Who ranks first on his nature, angel or man? In other words, is possession of an earthly body an advantage or drawback?

On the one hand the human body bears within its incredibly complex and rich structures the seal of Divine Wisdom, along with the fullness of natural life and an inexhaustible potential for development. Even after death the human soul differs in principle from an angel's namely in that it retains the full memory of the life of that body which it temporarily, prior to resurrection, has part with. Though some angels possess of ability to settle themselves in the bodies of animals or human beings and feed on their energies, no one of angels will ever have such full knowledge in respect of the human body, not one can have so intimate and profound a bond and unity with every single cell and molecule, which by the nature are peculiar to the human soul.

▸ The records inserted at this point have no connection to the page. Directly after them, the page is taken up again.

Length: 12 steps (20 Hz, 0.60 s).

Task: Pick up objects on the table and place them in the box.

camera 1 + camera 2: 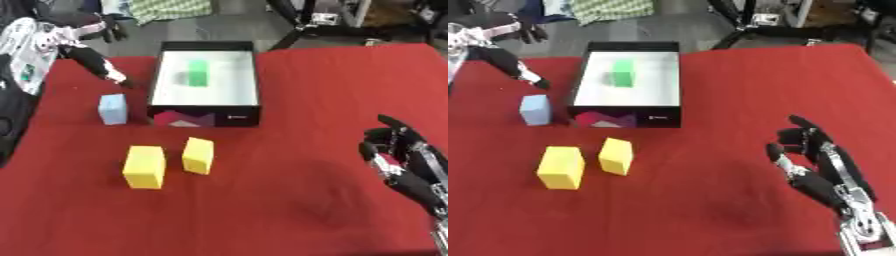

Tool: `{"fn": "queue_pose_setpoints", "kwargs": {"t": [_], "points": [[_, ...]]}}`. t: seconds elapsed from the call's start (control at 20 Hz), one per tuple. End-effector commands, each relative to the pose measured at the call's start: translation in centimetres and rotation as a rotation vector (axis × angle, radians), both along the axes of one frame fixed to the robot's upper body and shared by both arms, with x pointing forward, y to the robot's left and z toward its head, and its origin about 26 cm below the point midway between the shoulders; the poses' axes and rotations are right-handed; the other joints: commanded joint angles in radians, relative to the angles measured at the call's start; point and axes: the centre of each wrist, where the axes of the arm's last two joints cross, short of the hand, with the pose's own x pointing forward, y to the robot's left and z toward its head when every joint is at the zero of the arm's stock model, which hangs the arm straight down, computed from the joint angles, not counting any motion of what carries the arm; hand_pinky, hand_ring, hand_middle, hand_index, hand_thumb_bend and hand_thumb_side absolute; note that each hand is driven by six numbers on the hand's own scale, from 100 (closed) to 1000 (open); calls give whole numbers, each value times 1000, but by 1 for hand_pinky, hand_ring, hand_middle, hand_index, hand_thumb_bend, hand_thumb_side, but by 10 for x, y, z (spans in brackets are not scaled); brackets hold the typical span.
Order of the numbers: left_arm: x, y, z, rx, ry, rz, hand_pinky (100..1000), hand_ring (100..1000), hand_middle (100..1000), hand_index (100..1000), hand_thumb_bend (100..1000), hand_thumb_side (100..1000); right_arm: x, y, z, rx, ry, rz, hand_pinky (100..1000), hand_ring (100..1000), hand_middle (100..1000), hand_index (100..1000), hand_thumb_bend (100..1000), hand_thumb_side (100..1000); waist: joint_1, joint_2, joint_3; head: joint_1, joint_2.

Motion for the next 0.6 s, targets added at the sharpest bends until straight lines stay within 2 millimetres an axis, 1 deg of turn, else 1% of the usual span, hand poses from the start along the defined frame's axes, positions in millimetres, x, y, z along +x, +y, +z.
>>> {"fn": "queue_pose_setpoints", "kwargs": {"t": [0.05,0.15,0.3,0.45,0.6], "points": [[-2,27,-5,45,116,70,819,761,746,855,770,481,2,-5,6,-18,-21,-3,779,772,710,938,369,479,6,-33,-2,-6,-1],[-1,32,-24,29,169,90,821,766,748,855,770,468,2,-5,6,-16,-21,-5,779,772,710,938,369,479,4,-32,-4,-7,-1],[0,32,-43,34,184,83,825,769,750,858,771,459,2,-4,7,-12,-22,-3,779,772,710,938,367,480,0,-30,-7,-6,-1],[2,28,-54,26,146,69,824,765,748,857,754,447,2,-4,7,-9,-22,-2,779,772,710,938,366,480,-5,-28,-9,-6,-1],[3,23,-60,24,96,61,823,764,749,858,741,444,2,-3,6,-8,-21,-1,779,772,710,939,364,480,-7,-28,-10,-5,-1]]}}
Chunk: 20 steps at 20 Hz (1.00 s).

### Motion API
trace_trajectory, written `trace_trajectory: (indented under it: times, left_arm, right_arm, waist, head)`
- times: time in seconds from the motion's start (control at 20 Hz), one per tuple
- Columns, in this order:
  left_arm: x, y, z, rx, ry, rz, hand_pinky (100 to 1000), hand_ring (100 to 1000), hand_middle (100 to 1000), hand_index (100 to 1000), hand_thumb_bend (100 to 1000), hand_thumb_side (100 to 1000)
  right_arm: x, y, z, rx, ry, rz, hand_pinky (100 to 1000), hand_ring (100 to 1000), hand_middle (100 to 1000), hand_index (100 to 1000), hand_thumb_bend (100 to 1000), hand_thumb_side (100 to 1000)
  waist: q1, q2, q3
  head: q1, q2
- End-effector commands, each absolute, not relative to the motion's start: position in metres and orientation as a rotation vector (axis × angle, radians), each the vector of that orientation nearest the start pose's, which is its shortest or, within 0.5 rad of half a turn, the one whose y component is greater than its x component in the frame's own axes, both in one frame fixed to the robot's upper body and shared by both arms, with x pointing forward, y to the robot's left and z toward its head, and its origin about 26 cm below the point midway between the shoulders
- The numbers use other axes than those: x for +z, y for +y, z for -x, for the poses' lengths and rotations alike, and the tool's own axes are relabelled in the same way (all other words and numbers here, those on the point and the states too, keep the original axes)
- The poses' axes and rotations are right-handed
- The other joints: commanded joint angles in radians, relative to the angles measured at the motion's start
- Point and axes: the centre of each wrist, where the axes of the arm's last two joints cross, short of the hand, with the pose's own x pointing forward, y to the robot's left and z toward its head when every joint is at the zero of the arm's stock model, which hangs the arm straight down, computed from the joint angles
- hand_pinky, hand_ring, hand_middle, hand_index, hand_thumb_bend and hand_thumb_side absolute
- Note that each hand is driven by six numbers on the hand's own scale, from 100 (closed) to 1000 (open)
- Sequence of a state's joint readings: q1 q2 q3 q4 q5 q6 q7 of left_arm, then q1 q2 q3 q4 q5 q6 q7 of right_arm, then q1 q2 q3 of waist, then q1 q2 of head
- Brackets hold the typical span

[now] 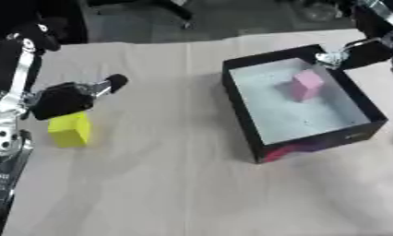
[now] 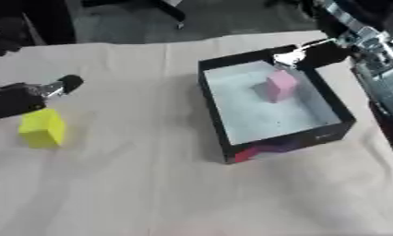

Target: Pick up the objects with one hand, pass them to the other hand, and then place them into the box on the other side of the table.

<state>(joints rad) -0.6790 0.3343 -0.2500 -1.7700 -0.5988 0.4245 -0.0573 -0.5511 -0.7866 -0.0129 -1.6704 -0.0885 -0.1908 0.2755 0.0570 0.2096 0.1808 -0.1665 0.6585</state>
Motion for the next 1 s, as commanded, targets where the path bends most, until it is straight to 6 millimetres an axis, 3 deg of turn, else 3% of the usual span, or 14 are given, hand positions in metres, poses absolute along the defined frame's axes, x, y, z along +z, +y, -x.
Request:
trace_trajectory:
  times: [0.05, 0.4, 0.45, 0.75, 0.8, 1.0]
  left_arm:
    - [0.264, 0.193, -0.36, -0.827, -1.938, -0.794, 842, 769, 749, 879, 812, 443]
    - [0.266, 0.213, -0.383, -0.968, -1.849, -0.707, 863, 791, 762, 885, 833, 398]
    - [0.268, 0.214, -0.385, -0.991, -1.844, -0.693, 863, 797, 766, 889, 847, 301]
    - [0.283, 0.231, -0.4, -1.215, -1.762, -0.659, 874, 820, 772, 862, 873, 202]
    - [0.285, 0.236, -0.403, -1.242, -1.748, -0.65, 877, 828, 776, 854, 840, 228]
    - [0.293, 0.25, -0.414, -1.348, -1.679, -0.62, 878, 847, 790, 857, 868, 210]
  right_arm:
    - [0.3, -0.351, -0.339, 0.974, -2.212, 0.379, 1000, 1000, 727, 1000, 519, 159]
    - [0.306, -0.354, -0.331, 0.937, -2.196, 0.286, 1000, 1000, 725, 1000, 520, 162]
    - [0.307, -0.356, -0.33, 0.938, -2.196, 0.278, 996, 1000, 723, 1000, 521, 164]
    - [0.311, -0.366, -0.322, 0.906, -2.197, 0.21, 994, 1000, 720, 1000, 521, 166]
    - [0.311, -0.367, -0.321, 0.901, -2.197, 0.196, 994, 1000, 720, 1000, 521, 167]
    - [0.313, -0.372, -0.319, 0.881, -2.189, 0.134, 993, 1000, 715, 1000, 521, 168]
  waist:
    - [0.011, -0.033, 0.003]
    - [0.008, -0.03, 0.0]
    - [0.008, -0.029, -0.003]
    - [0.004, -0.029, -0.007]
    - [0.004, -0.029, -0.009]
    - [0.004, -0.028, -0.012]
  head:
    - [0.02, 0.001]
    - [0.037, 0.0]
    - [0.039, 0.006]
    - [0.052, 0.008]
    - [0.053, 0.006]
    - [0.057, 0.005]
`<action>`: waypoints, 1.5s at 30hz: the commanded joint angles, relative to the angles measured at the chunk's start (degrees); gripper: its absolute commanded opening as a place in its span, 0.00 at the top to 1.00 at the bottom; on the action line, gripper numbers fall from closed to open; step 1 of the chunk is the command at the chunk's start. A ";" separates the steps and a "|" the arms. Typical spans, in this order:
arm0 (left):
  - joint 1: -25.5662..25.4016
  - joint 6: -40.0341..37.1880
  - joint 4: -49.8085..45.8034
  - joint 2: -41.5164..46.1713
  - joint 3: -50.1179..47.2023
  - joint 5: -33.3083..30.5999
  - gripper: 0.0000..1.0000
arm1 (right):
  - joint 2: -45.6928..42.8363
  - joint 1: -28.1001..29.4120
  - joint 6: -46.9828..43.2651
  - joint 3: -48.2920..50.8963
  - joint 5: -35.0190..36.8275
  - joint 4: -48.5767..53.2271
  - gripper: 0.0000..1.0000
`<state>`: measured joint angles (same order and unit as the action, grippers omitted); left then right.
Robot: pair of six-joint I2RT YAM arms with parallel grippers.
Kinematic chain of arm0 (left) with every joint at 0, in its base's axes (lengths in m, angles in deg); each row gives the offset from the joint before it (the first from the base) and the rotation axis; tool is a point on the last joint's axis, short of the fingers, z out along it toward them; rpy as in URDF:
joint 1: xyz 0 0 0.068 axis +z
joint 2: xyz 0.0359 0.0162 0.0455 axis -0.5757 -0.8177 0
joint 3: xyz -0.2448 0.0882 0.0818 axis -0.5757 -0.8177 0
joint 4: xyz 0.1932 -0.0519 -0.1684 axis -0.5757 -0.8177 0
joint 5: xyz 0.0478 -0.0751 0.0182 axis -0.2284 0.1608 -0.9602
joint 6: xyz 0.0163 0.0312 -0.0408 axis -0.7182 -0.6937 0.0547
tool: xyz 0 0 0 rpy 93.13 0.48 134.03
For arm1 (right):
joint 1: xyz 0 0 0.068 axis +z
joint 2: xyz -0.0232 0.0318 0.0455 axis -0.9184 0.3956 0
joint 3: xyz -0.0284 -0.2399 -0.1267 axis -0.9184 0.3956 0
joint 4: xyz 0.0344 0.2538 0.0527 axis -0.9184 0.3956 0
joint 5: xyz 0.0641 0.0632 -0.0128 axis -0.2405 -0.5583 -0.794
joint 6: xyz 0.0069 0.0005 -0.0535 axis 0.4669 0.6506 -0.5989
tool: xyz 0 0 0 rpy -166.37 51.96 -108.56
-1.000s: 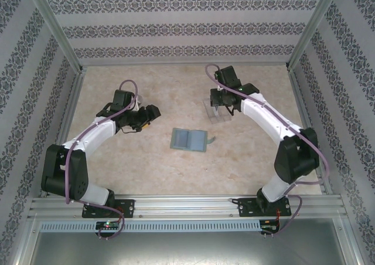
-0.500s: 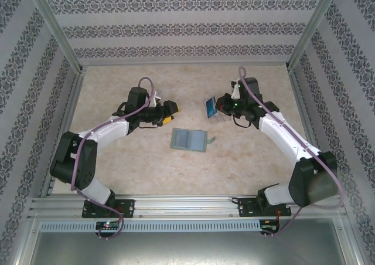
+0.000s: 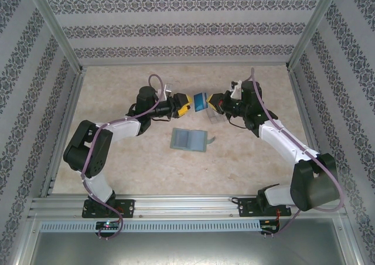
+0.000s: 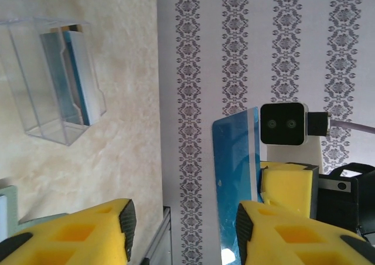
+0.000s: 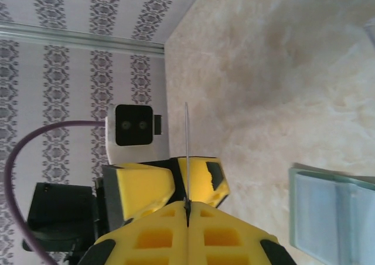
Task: Put the credit cards into the card holder
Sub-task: Pick up the credit card from the storage box.
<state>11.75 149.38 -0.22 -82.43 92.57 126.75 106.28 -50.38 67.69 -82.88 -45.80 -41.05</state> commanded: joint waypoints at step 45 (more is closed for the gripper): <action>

Yet, on the other hand, how great the misfortunes and limitations are that the body imposes upon man! Hunger, disease, the possibility of being subjected to every conceivable violence, rooting to the spot, ageing and the inevitably of death, all these woes and frailties to which human flesh is subject are unknown to the angel.

Still biblical tradition unreservedly places man above angel. The Holy Scriptures qualify only man as created in God's "image" and "likeness" (Gen. 1:26-27).

Hence it is stated that “we are to judge angels" (1 Cor. 6:3), "for it is not to angels that He has subjected the world to come" (Hebr. 2:5).

Archangel Michael. Mon. of  St. Catherin, XIII

Man's distinguishing feature from angel, to wit, his natural body, comprises part and parcel of God's image within man and symbolizes the supreme human worth.